Gi-tae, coughing out blood profusely, which even stained his shirt. He stood up, and wished farewell to Dong-joo and Ji-soo as he walked deeper and deeper into the evening winter sea. The next scene showed Gi-Tae's motionless body lying on a beach, occasionally touched by the sea waves.

Tae-hee and her father rushed to the hotel where Gi-tae was staying. Tae-hee tried to locate Gi-tae, but used Dong-joo's name instead when the reception did not have Gi-tae's name in the registration books. At this time, Ji-soo and Dong-joo came rushing into the hotel. Tae-hee came rushing up to them, and said that if they had seen Gi-tae.

At this time, a policeman brought a green jacket from the counter, saying that it was found on the beach. The policeman showed a wallet with Gi-tae's identity card, and asked Dong-joo to reconfirm if it was Gi-tae's. As he looked on, he was shocked with disbelief. Ji-soo and Dong-joo ran out of the hotel, and onto the beach, where they shouted for Gi-tae repeatedly. Dong-joo's face, twisted with sadness, sunk onto the beach as he called for him, with Ji-soo to comfort and restrain him.

Later, at the spot where Dong-joo drowned as a young boy, Dong-joo suggested to Ji-soo that Gi-tae had no intentions of receiving medical treatment. They held the hope and belief that Gi-tae is doing fine and will return in twelve years time.

Dong-joo bade goodbye to Jeong as he prepared to leave for Japan. He also paid a visit to President Park, saying that he would leave for Japan the following day. As Park requested to tell him about Gi-tae, he confessed that he would frequently think of Gi-tae, and it is too late to salvage his wrongdoings to him.

As Dong-joo left the room, he met Tae-hee. As they chatted in the living room, she requested permission from Dong-joo to contact each other whenever they think of Gi-tae. She then wished Dong-joo a smooth journey back to Japan.

Ji-soo packed her things, and handed a bankbook containing assets for Joo-kyung. Joo-kyung initially refused, but accepted as she requested her to take good care of Ji-suk when she's abroad.

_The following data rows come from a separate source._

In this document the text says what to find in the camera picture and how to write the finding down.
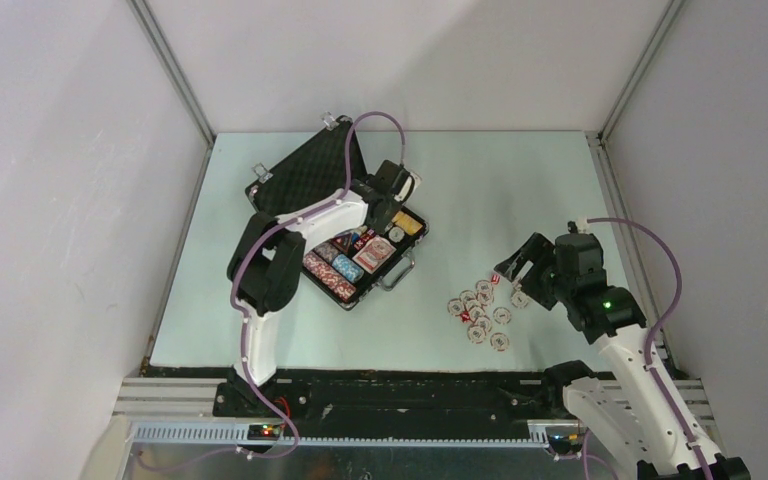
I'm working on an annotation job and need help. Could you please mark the red dice in case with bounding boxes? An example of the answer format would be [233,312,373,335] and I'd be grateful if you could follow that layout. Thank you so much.
[353,229,377,250]

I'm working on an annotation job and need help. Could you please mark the yellow poker chip stack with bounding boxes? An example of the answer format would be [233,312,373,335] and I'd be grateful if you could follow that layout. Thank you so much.
[393,211,424,236]

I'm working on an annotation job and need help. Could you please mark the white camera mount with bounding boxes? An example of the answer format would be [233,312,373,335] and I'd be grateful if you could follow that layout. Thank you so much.
[567,218,591,234]
[394,172,422,203]

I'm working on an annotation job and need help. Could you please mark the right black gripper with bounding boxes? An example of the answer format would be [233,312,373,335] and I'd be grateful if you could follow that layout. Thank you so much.
[494,232,574,310]

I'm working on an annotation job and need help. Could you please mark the white red chip stack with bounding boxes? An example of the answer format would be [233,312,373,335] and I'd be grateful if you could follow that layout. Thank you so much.
[446,273,532,352]

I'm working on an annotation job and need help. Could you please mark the black poker set case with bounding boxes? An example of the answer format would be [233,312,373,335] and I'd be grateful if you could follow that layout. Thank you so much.
[245,116,428,310]

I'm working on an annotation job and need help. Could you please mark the red white chip row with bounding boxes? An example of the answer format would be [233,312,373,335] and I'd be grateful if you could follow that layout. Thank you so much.
[303,252,356,303]

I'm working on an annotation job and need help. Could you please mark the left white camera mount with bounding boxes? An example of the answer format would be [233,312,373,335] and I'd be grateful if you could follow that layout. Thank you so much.
[394,172,422,203]

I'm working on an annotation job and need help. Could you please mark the red playing card deck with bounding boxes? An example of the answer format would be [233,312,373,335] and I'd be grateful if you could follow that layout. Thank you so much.
[353,236,396,274]

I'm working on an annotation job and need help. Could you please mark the light blue chip stack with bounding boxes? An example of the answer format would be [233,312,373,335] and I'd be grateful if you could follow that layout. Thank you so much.
[332,254,365,284]

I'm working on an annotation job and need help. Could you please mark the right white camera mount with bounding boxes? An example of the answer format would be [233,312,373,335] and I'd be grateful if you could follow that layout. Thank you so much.
[567,218,591,234]

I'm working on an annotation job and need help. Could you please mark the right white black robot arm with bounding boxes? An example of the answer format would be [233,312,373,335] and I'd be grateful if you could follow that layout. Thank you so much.
[494,232,751,479]

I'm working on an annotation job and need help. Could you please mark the blue patterned card deck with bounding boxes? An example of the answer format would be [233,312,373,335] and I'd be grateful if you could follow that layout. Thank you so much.
[330,230,361,254]

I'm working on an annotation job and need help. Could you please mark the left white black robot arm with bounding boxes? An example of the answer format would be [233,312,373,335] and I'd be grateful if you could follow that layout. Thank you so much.
[228,160,421,417]

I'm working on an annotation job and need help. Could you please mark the purple grey chip stack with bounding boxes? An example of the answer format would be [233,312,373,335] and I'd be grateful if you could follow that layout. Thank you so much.
[314,241,341,264]

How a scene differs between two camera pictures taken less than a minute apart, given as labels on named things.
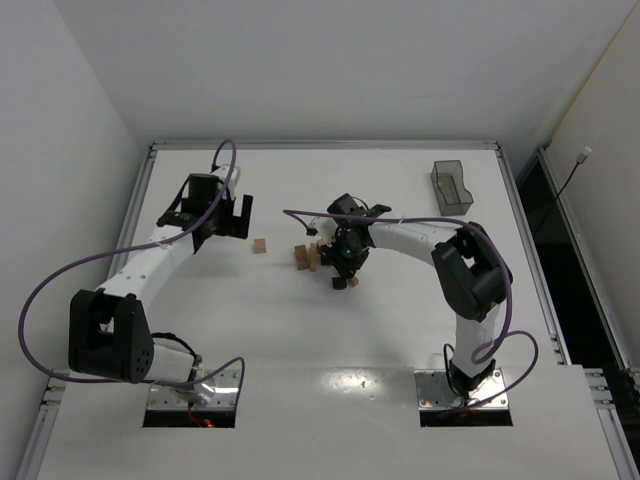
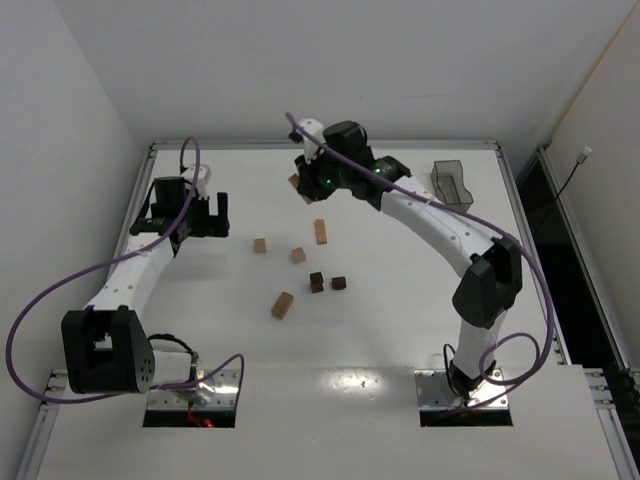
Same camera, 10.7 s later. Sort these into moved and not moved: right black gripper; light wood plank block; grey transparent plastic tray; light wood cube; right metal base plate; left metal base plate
Moved: light wood plank block; right black gripper
Not moved: light wood cube; left metal base plate; grey transparent plastic tray; right metal base plate
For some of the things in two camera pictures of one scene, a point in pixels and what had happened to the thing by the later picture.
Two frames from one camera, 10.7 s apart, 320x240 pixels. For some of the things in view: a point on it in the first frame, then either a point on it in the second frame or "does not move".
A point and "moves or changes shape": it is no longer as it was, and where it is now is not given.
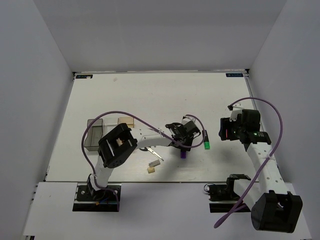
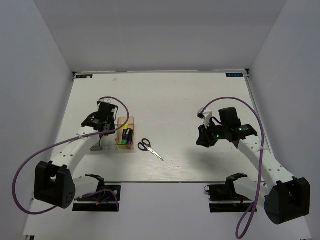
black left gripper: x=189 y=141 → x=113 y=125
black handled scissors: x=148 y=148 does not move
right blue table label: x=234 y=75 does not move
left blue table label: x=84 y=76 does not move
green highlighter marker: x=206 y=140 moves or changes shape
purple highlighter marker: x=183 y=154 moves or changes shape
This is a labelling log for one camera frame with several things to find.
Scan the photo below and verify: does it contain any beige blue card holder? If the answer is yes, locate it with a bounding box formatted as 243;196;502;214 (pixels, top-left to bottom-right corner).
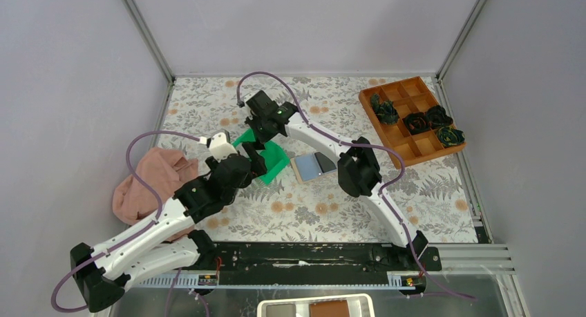
291;152;336;184

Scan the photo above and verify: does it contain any black credit card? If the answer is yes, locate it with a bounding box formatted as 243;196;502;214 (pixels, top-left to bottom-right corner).
314;152;337;175

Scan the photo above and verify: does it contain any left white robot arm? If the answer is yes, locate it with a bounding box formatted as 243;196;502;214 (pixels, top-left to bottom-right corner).
70;138;267;313

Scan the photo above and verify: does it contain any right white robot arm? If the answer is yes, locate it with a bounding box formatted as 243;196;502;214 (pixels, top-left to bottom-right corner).
237;90;428;270

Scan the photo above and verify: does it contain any green plastic bin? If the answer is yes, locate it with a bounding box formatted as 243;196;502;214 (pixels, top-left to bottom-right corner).
232;128;290;185

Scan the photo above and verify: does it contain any pink cloth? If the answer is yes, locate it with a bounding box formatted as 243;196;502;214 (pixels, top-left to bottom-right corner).
112;147;200;242

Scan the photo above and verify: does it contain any dark floral rolled sock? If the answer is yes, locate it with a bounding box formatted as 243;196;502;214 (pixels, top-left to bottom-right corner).
425;105;453;129
435;126;465;148
402;112;431;135
370;94;399;125

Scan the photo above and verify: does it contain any orange compartment tray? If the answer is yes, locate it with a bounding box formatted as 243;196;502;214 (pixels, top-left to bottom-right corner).
359;77;466;169

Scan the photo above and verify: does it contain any white device with screen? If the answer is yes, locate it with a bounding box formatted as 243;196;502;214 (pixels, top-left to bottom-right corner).
256;294;375;317

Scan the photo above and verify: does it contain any floral patterned table mat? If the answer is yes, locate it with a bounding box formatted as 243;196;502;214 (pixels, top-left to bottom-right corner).
158;76;478;243

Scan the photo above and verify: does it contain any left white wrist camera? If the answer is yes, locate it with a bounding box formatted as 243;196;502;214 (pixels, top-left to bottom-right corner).
206;129;237;162

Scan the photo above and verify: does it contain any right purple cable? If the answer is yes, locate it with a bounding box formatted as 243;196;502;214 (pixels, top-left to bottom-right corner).
236;71;477;303

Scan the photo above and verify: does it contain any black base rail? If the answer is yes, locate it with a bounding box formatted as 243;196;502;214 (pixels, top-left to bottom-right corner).
188;242;442;287

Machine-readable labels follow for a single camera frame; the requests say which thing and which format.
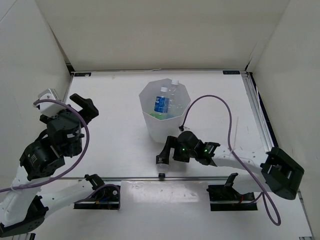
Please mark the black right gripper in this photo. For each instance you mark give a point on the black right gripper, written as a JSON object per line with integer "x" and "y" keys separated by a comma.
{"x": 172, "y": 142}

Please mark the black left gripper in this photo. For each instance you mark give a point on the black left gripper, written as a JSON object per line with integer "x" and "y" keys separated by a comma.
{"x": 89, "y": 109}

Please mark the green plastic soda bottle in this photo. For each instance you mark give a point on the green plastic soda bottle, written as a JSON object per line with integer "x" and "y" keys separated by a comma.
{"x": 159, "y": 116}

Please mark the blue Pocari Sweat bottle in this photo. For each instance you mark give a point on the blue Pocari Sweat bottle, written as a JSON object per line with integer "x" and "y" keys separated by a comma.
{"x": 161, "y": 101}

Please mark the clear unlabeled plastic bottle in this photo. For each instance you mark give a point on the clear unlabeled plastic bottle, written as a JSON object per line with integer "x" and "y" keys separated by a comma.
{"x": 176, "y": 99}

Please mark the clear bottle black label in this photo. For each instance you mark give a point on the clear bottle black label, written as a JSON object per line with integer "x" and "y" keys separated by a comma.
{"x": 162, "y": 170}

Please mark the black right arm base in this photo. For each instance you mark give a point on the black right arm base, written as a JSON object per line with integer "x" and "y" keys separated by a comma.
{"x": 224, "y": 198}

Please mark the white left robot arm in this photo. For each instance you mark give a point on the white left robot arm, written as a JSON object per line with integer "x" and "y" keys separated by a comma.
{"x": 25, "y": 207}

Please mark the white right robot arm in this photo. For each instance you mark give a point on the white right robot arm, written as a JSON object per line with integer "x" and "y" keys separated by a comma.
{"x": 275, "y": 170}

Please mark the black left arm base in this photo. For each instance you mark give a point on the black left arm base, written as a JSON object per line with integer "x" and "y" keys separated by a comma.
{"x": 104, "y": 196}

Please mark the white octagonal plastic bin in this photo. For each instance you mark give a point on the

At the airport, Ji-soo and Dong-joo arrived at the immigration counter, and Ji-soo asked Dong-joo to help her fill up an application form. Before they left, Dong-joo asked her to take care, and shooked her hands. He then pulled her into his arms and they hugged each other for a long time, before Ji-soo handed her ticket to the controller. As she entered the departure hall, she turned back to take a last look at Dong-joo. As she left, he thought about the moment when they wished if Gi-tae could return to Korea in 12 years time.

At this time, the airport controllers called for Yamamoto Yuichi to board the Osaka flight immediately. Dong-joo then gathered up his courage and headed for the flight.